Lead study author David Michael Levine, MD, MPH, MA, clinician-investigator, at Brigham and Women's Hospital and Harvard Medical School, and colleagues, performed a randomized controlled trial, which means patients were selected by chance to either stay in the hospital (control group) or come home with the home hospital team (intervention group).

Nine acutely ill patients were randomized to home and 11 patients were randomized to usual care. Median direct cost of the acute care episode for home patients was 52% lower than for control patients, according to the study.

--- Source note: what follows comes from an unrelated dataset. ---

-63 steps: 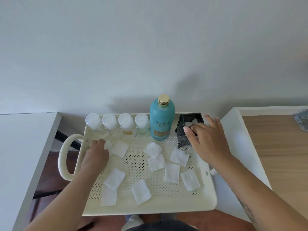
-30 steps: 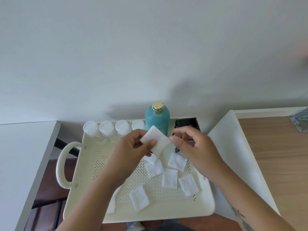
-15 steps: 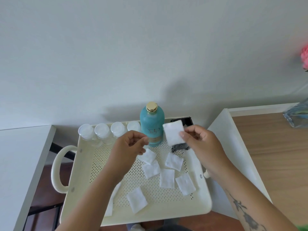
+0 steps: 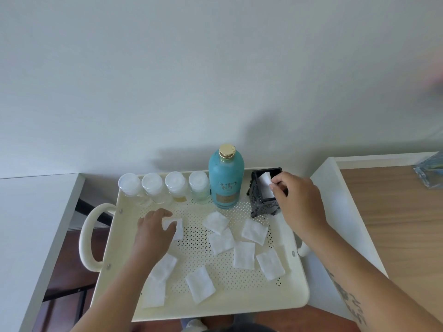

“During the care episode, home patients had fewer laboratory orders and less often received consultations,” the study authors wrote. “Home patients were more physically active, with a trend toward more sleep. No adverse events occurred in home patients, one occurred in control patients. Median direct cost for the acute care plus 30-day post-discharge period for home patients was 67% lower, with trends toward less use of home-care services (22% vs. 55%) and fewer readmissions (11% vs. 36%). Patient experience was similar in both groups.”

Unique findings

“We found that home hospital care is less expensive than traditional in-hospital care,” says Levine. “Patients are more physically active at home and have excellent patient experience at home. We believe strongly that the home can be a unique place to advance healing. Moving hospital-level care to the home advances this cause.”     

Home hospital represents a potential cost savings to inpatient admission, likely without sacrificing quality, safety, or patient experience, according to Levine

“Our findings regarding physical activity are unique,” Levine says. “Patients took about 1,800 steps when at home versus only 160 steps when in the hospital. This is a novel system that has the potential to scale nationwide.”